I'm running OPNsense 23.7 on a Intel N100 with 8GB RAM and a 256GB NVMe. The only plugins I've installed additionally are: os-ddclient, os-udpbroadcastrelay and os-wireguard. I've not changed any logging configuration.
S.M.A.R.T. shows me 6GB of "Data Units Written" per day but the disk usage itself doesn't increased (used space it at 21GB constantly). Because of that I've configured the RAM disk for /tmp and /var/log but the "Data Units Written" remains unchanged. Using top for I/O stats I can't see any process that is doing writes continuously.
So my question is: What causes this disk writes and how to stop it?
SMART shows the value increase by 6 GB every day? It's not a daily value, it's cumulative since the SSD was built.
i am not 100% on this, but i saw similar and have since disabled netflow, since i dont use it, and the multiple gigabytes a day writes seemed to have stopped.

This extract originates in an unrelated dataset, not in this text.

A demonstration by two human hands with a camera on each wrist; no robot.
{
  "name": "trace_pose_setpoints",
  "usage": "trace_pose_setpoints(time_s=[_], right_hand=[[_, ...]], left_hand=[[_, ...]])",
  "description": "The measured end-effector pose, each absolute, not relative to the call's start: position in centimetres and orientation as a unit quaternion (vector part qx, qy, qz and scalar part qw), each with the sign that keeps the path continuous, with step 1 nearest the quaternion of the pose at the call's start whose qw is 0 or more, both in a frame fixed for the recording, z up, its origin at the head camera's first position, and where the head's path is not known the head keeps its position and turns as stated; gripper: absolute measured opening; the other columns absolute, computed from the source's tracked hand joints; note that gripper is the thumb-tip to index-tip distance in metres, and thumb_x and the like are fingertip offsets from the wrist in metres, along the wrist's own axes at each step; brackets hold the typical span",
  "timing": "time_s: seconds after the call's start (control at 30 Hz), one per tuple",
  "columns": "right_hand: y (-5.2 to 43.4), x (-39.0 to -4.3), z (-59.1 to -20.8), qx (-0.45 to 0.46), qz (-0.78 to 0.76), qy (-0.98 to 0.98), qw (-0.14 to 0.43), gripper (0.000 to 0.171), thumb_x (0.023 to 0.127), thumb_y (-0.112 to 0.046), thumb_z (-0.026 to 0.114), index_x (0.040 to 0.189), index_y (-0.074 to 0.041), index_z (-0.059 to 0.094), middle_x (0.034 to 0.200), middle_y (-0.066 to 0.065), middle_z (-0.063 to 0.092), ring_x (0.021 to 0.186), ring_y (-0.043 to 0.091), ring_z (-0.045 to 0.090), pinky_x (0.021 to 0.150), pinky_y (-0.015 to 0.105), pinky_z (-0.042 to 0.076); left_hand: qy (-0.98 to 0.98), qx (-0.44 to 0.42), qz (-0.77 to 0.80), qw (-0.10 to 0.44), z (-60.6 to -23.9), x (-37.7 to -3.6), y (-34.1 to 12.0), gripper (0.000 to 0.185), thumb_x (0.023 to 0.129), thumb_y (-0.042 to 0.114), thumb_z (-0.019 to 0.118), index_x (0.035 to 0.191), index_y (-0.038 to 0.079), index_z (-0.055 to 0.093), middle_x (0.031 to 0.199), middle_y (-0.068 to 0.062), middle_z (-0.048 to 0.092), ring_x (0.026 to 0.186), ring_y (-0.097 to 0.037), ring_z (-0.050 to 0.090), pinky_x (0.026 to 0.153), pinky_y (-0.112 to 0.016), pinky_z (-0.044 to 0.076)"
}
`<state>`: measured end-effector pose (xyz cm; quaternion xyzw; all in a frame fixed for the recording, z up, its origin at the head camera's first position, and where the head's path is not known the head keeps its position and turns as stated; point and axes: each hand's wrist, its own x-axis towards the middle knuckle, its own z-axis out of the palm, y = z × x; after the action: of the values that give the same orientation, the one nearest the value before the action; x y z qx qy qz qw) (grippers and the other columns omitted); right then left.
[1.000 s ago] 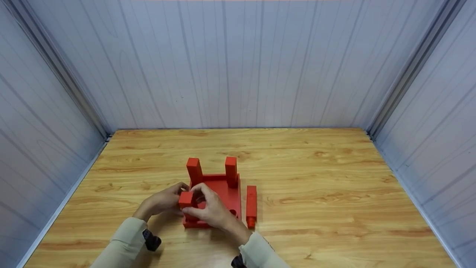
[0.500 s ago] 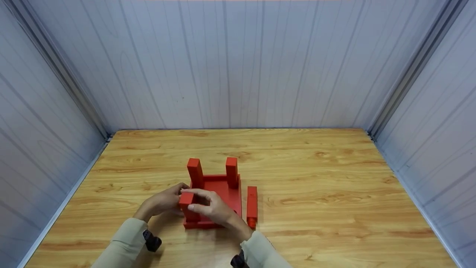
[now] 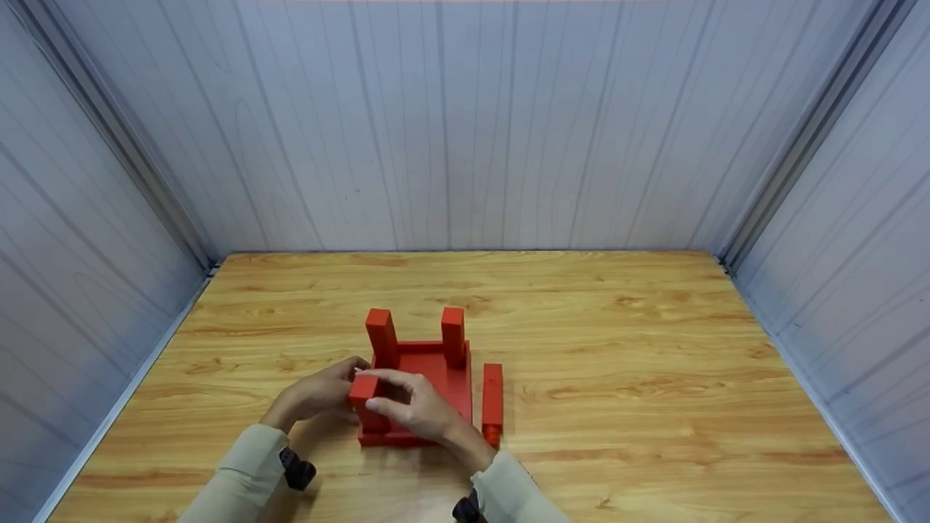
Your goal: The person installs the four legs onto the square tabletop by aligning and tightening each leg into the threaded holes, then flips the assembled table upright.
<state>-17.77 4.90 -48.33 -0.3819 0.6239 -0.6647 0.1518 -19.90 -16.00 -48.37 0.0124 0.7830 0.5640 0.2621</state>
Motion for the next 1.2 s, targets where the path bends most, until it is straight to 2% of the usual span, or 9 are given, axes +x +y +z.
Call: trace_pose_setpoints(time_s=[0.1, 0.27, 0.5, 0.83, 1.2], right_hand=[[4.9, -17.6, -48.2, -0.379, -0.66, 0.634, 0.138, 0.041, 0.094, -0.004, 0.056, 0.135, -0.001, 0.05, 0.127, 0.029, 0.055, 0.111, 0.017, 0.06, 0.093, 0.03, 0.05], [4.6, -16.4, -46.6, -0.365, -0.63, 0.679, 0.093, 0.039, 0.09, -0.005, 0.063, 0.128, -0.001, 0.055, 0.117, 0.017, 0.064, 0.103, 0.016, 0.064, 0.089, 0.037, 0.053], [4.1, -15.5, -45.8, -0.34, -0.61, 0.714, 0.049, 0.033, 0.087, -0.008, 0.068, 0.119, -0.002, 0.059, 0.107, 0.014, 0.067, 0.096, 0.023, 0.066, 0.084, 0.035, 0.055], [3.7, -14.7, -45.3, -0.339, -0.591, 0.732, -0.01, 0.03, 0.088, -0.007, 0.067, 0.116, 0.002, 0.059, 0.106, 0.012, 0.068, 0.097, 0.017, 0.067, 0.083, 0.037, 0.056], [3.4, -14.2, -45.0, -0.329, -0.578, 0.746, -0.031, 0.03, 0.088, -0.008, 0.067, 0.115, 0.002, 0.059, 0.106, 0.011, 0.069, 0.099, 0.017, 0.066, 0.085, 0.033, 0.055]], left_hand=[[0.782, 0.006, 0.566, 0.261, -48.2, -19.9, -16.0, 0.034, 0.091, 0.0, 0.049, 0.123, -0.002, 0.038, 0.082, -0.008, 0.049, 0.067, -0.019, 0.05, 0.059, -0.031, 0.051], [0.779, 0.003, 0.569, 0.265, -48.2, -19.8, -15.9, 0.034, 0.092, -0.001, 0.047, 0.125, -0.003, 0.037, 0.083, -0.009, 0.051, 0.069, -0.021, 0.053, 0.065, -0.036, 0.055], [0.775, 0.005, 0.572, 0.268, -48.4, -19.8, -15.9, 0.033, 0.092, -0.001, 0.049, 0.122, -0.003, 0.037, 0.077, -0.007, 0.048, 0.066, -0.018, 0.05, 0.061, -0.033, 0.054], [0.777, 0.015, 0.567, 0.273, -48.2, -19.9, -15.7, 0.031, 0.089, -0.005, 0.045, 0.119, -0.001, 0.035, 0.072, -0.006, 0.045, 0.063, -0.018, 0.047, 0.057, -0.031, 0.05], [0.809, 0.021, 0.529, 0.254, -47.9, -19.9, -15.4, 0.029, 0.087, -0.004, 0.045, 0.115, -0.002, 0.04, 0.074, -0.007, 0.048, 0.066, -0.019, 0.051, 0.059, -0.033, 0.053]])
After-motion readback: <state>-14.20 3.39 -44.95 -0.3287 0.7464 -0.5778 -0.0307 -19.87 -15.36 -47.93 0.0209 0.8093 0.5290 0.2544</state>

also netflow's backup which does tar/gz with 1 thread, was also taking forever, uneven blocking shutdown for minutes on end with no way to turn on pigz for multi-threaded compression, so living life without netflow now, lol
Netflow records more or less every single packet. That's a bit simplified because that's consolidated into "flows", but still. So it's expected. Don't enable it if you don't use it.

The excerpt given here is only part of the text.